The idea that the observer inevitably influences any physical process he observes; that we are not neutral witnesses of what is happening, simply observing objects and events, was first expressed by Niels Bohr and his colleagues from Copenhagen. This is why these provisions are often referred to as the Copenhagen Interpretation.

Bohr argued that Heisenberg's uncertainty principle implies something more than the impossibility of precisely simultaneously determining the speed and position of a subatomic particle.

This is how Fred Alan Wolf describes his postulates: “It's not just that you can't measure something. This "something" does not exist at all - until you start observing it.

Heisenberg believed that it exists on its own.” Heisenberg hesitated to admit that there was no "something" before the observer was involved in the process. Niels Bohr not only asserted this, but also decisively developed his assumptions.

Since particles don't come into being until we start observing them, he said, reality doesn't exist at the quantum level until someone observes and measures it.

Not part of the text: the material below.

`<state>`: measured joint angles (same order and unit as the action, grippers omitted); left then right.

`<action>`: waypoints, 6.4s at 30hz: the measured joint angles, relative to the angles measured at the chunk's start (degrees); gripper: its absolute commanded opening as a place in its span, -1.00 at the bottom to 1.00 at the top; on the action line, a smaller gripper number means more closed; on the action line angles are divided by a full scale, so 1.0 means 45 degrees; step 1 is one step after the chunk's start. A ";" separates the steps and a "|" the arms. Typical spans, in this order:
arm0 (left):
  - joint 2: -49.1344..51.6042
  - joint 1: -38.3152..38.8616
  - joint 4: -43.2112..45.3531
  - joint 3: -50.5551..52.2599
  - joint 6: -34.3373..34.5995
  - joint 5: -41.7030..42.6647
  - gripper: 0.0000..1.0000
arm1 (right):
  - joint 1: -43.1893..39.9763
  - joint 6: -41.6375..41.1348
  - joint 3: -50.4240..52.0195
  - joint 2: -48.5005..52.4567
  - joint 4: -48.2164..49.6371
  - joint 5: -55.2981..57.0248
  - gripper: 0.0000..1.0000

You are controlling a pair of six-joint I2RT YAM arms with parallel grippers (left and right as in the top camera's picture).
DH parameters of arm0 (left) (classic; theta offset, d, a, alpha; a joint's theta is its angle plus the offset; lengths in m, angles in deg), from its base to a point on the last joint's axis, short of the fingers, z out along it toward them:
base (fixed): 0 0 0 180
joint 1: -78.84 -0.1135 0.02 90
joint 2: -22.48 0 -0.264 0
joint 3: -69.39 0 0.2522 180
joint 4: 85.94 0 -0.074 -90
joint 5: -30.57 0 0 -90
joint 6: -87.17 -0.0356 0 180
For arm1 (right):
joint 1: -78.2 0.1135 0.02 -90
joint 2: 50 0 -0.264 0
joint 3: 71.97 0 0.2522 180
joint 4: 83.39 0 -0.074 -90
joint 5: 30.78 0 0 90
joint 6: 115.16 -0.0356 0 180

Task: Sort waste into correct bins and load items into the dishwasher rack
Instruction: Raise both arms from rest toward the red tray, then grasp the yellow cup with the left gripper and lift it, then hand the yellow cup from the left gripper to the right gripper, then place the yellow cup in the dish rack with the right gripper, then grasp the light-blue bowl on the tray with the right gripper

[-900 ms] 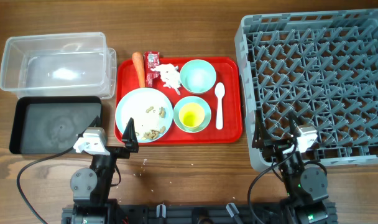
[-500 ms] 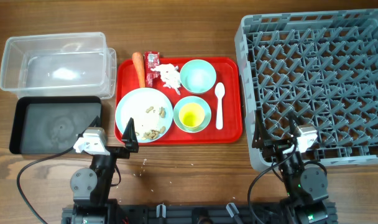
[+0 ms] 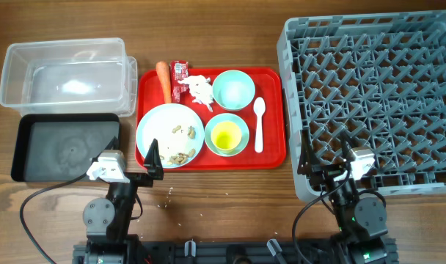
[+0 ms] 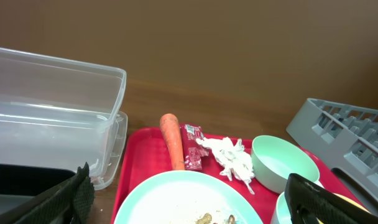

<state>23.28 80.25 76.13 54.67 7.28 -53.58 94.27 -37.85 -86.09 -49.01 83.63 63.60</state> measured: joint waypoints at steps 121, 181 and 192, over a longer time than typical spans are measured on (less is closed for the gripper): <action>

Until now, there is a heated debate in the scientific community (it should rather be called a fierce debate!) About whether it is the human consciousness of the observer that causes the “collapse” and the transition of the wave function to the state of a particle?

Writer and journalist Lynn McTaggart expresses this idea in this way, avoiding scientific terms: “Reality is an unhardened jelly. It is not the world itself, but its potentiality. And we, by our involvement in it, by an act of observation and reflection, make this jelly harden. So our life is an integral part of the process of creating reality. It is determined by our attention."

In the Einstein Universe, objects have exact values ​​for all possible physical parameters. Most physicists would now say that Einstein was wrong. The properties of a subatomic particle appear only when they are forced to do so by measurements... In those cases when they are not observed... the parameters of a microsystem are in an indefinite, "foggy" state and are characterized solely by the probability with which this or that potential possibility can be realized. — Brian Greene, The Fabric of Space Why

quantum logic

Quantum Logic To the question of whether the electron remains unchanged, we are forced to answer: "No." If we are asked whether the position of an electron changes with time, we should say, "No." If we are asked the question whether the electron remains at rest, we answer: "No." To the question of whether the electron is in motion, we say: "No." — J. Robert Oppenheimer, inventor of the atomic bomb

The quantum logic of John von Neumann revealed the main part of the measurement problem: only the decision of the observer leads to the measurement. This decision limits the degrees of freedom of a quantum system (for example, the wave function of an electron) and thus affects the result (reality).